** TASK TO CARRY OUT **
Below this sentence is a listing; return exactly its lines from the one with "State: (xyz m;" to the one with "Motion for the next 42", both kept, and nothing more.

==== DATA SHOWN

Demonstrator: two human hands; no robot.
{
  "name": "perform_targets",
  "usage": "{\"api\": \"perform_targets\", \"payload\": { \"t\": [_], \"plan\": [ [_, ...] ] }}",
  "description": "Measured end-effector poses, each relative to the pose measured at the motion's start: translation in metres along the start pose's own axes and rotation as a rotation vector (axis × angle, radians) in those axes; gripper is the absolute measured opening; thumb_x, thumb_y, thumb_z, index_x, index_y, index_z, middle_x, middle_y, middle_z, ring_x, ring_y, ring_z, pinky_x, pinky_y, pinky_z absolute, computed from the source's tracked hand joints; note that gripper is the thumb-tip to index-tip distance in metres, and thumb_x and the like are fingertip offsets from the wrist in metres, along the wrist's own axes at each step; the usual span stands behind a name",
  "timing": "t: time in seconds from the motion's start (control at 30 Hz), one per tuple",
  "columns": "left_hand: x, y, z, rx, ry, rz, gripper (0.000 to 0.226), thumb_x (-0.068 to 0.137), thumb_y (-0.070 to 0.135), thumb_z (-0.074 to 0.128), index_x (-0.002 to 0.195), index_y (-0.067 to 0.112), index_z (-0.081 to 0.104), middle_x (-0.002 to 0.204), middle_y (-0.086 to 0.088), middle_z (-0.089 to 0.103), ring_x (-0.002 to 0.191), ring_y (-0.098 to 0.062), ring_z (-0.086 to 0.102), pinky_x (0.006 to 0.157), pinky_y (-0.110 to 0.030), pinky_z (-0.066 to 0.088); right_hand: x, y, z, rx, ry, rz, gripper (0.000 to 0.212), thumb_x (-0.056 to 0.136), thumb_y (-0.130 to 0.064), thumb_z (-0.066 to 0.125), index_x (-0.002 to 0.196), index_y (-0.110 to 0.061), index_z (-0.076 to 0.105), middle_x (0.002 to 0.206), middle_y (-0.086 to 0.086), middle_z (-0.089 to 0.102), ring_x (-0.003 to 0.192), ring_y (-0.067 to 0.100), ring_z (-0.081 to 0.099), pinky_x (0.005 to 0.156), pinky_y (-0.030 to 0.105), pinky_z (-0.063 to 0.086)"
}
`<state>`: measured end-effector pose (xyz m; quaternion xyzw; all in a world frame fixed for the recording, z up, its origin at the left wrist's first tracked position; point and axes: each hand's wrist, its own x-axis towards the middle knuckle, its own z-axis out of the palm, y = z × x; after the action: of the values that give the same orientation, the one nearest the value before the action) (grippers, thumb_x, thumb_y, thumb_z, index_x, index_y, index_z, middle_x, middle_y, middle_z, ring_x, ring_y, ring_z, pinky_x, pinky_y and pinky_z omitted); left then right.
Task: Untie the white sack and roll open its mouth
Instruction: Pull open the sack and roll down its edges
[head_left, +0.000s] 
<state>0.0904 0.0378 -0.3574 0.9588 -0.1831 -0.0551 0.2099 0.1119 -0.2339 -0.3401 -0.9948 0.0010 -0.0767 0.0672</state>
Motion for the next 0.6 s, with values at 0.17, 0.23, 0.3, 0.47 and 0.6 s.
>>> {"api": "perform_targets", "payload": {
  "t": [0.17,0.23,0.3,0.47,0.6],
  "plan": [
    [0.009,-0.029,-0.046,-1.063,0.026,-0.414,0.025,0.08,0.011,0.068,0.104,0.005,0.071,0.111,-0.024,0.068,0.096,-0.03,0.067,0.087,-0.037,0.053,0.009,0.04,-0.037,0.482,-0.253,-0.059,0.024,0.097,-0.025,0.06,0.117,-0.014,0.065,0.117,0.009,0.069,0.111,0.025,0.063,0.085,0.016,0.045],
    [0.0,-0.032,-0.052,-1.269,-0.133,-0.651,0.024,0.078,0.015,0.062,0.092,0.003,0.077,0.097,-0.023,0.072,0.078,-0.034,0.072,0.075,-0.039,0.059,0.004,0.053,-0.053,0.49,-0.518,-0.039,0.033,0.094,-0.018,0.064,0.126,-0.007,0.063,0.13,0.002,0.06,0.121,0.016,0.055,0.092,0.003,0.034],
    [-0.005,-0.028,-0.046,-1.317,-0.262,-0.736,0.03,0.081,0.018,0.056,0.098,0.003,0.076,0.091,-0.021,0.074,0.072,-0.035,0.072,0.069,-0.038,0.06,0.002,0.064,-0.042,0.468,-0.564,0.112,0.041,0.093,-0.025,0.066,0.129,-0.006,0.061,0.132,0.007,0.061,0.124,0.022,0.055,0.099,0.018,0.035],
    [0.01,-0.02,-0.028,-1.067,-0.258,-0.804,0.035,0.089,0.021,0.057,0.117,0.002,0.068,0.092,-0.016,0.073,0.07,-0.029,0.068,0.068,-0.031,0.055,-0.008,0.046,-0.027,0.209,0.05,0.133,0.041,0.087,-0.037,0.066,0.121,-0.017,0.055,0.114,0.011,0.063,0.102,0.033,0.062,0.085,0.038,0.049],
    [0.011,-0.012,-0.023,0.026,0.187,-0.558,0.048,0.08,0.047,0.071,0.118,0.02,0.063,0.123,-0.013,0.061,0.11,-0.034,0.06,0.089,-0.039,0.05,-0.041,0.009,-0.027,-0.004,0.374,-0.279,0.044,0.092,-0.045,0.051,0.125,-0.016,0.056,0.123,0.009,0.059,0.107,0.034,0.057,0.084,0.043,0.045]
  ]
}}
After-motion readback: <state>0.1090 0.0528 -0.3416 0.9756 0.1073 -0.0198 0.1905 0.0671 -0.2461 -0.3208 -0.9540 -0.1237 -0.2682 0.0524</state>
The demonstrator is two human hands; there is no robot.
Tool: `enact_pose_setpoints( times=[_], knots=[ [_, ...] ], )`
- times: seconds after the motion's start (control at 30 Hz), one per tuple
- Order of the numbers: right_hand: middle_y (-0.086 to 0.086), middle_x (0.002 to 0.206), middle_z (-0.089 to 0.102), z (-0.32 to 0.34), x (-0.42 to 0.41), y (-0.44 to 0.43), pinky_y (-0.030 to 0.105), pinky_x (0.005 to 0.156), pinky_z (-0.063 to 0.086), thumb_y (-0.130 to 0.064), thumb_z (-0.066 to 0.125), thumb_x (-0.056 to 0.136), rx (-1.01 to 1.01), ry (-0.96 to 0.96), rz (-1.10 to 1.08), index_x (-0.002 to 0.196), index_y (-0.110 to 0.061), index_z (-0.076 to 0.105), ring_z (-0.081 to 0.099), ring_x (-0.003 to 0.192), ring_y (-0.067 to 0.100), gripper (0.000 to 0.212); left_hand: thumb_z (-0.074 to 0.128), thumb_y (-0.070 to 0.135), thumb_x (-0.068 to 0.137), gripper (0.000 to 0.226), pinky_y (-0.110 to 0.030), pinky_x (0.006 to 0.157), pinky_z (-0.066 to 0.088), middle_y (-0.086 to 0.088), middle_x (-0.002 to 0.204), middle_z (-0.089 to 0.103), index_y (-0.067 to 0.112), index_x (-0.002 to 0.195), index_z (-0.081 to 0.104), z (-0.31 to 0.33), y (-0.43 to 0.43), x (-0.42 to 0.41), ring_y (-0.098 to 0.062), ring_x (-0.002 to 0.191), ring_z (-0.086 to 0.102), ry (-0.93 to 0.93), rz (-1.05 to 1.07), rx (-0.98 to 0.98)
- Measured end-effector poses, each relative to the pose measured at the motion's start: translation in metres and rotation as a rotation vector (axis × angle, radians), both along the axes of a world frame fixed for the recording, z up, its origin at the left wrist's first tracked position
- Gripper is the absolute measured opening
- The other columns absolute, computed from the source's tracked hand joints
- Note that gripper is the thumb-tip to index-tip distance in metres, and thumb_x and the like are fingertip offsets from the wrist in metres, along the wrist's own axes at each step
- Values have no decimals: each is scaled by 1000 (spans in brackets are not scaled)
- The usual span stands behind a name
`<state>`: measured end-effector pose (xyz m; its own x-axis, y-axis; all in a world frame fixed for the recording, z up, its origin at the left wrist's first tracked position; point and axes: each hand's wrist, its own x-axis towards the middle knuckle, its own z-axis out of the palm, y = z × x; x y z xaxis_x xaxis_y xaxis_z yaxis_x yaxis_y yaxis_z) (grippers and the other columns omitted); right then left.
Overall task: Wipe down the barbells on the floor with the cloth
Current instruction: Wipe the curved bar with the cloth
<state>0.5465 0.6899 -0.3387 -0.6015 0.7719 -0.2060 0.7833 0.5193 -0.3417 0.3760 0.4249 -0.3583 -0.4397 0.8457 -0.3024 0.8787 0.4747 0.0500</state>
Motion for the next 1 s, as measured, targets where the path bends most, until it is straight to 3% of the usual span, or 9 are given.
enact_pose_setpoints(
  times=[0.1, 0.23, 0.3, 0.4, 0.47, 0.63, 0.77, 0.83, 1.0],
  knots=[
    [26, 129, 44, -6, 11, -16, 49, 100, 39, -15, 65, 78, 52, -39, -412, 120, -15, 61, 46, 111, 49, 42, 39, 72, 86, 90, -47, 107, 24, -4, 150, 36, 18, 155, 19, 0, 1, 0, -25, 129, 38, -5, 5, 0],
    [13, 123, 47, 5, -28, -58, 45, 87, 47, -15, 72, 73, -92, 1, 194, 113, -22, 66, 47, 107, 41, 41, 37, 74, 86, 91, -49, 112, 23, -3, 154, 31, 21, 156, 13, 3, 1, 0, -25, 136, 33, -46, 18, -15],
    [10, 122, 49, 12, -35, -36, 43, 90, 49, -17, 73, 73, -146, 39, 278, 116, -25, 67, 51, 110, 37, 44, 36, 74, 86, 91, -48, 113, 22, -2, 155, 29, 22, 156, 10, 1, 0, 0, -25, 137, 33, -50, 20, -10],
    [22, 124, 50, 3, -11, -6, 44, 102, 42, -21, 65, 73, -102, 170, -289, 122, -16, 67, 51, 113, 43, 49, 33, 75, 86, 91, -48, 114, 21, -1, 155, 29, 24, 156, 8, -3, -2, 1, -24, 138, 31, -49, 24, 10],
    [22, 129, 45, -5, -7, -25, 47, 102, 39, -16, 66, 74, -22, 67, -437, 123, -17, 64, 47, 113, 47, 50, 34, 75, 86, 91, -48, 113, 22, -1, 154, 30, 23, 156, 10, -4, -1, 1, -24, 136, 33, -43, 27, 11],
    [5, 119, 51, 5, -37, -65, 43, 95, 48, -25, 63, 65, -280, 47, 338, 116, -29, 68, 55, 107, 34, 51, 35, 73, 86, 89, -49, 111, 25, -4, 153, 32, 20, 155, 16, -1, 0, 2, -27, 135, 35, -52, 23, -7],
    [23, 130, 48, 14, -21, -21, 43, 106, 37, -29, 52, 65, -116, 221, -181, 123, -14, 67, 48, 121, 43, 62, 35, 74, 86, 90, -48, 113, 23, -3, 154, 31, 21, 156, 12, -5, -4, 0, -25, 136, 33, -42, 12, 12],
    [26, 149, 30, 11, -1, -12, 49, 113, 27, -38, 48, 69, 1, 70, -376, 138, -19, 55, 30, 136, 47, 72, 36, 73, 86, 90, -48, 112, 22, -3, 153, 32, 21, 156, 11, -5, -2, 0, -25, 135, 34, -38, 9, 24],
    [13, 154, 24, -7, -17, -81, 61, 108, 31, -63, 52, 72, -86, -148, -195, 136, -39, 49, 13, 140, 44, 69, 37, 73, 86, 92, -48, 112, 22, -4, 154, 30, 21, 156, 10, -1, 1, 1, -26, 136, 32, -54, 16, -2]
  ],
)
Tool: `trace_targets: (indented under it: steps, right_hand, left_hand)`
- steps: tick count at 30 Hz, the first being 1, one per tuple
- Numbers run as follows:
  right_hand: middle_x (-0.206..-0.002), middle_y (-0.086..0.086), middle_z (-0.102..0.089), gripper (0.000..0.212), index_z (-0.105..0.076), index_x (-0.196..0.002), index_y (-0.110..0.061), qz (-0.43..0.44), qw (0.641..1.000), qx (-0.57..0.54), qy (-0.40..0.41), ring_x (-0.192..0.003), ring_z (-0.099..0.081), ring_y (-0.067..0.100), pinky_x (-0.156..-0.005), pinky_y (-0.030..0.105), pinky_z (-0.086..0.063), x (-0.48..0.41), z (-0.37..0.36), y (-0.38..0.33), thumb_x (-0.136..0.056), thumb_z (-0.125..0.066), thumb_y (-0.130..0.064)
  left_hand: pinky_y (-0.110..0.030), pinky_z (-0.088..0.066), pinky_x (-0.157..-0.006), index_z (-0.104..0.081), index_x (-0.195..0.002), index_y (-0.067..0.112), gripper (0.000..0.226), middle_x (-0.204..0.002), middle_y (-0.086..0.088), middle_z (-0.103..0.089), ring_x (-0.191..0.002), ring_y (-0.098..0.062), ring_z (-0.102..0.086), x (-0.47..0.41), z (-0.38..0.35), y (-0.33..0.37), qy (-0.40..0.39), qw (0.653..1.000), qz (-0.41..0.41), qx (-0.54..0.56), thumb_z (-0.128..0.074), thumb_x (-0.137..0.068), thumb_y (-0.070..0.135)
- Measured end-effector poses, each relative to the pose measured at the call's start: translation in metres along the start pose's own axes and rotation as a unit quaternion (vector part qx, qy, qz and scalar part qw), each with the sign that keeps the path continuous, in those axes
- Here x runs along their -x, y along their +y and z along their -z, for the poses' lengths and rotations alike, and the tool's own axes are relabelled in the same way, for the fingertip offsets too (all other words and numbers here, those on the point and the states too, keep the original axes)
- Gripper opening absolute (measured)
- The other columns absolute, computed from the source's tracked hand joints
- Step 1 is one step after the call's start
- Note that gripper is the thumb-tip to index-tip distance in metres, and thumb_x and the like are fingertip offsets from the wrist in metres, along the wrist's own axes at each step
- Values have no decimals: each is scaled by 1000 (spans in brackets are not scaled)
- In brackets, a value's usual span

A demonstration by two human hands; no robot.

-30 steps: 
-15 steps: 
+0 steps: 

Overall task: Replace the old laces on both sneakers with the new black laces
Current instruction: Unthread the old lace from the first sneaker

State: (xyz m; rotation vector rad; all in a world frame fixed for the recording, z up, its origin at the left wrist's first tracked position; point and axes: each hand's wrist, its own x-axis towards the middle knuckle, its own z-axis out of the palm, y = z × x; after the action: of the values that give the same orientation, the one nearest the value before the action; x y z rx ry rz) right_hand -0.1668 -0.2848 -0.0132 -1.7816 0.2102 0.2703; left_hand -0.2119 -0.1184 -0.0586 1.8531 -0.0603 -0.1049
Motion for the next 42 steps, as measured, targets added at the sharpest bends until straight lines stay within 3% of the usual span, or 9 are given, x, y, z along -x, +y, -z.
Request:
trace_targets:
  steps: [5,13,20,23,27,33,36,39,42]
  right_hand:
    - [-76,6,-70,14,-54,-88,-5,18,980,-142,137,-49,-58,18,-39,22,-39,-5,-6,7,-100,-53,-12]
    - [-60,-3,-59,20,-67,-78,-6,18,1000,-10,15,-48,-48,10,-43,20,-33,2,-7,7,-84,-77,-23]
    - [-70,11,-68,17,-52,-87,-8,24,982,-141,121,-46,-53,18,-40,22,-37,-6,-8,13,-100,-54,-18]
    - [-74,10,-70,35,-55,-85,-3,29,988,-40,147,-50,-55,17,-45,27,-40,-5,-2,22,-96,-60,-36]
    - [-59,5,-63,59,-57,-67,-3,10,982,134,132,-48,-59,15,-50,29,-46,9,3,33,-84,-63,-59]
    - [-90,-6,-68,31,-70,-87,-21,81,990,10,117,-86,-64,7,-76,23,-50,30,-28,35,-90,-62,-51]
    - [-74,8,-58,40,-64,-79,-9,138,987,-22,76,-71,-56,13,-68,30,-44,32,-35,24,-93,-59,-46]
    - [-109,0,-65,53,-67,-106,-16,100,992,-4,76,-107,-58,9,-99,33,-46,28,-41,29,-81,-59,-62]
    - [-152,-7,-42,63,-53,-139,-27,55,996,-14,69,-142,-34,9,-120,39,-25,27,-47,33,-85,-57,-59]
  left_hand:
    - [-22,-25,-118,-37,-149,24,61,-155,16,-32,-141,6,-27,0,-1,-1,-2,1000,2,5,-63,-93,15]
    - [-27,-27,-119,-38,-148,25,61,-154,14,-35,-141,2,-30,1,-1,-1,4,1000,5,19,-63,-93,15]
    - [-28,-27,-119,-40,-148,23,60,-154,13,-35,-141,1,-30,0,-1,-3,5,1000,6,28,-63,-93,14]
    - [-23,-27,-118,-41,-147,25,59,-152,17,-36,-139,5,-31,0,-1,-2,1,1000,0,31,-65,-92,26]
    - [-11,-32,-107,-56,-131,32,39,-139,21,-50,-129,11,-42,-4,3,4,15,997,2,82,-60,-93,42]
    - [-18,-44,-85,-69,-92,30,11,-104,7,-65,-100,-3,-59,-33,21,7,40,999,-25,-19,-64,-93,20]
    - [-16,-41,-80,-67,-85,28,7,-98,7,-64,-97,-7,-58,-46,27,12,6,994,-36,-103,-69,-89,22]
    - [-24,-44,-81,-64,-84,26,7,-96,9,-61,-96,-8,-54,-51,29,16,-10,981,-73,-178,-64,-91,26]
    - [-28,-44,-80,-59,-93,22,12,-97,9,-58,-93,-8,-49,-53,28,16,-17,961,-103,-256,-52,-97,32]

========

** RESPONSE TO THIS EXERCISE **
State: (xyz m; rotation vector rad; all in a world frame fixed for the recording, z up, its origin at the left wrist's first tracked position; point and axes: each hand's wrist, its own x-axis towards the middle knuckle, its own z-axis out of the palm, y = z × x; after the action: of the values that give the same orientation, the one nearest the value before the action; x y z rx ry rz) right_hand -0.1668 -0.2848 -0.0132 -1.7816 0.2102 0.2703; left_hand -0.2119 -0.1184 -0.0586 1.8531 -0.0603 -0.1049
Motion for the next 42 steps, as measured, targets added at the sharpest bends until straight lines stay within 3% of the usual span, or 9 are given, x, y, z along -x, +y, -z.

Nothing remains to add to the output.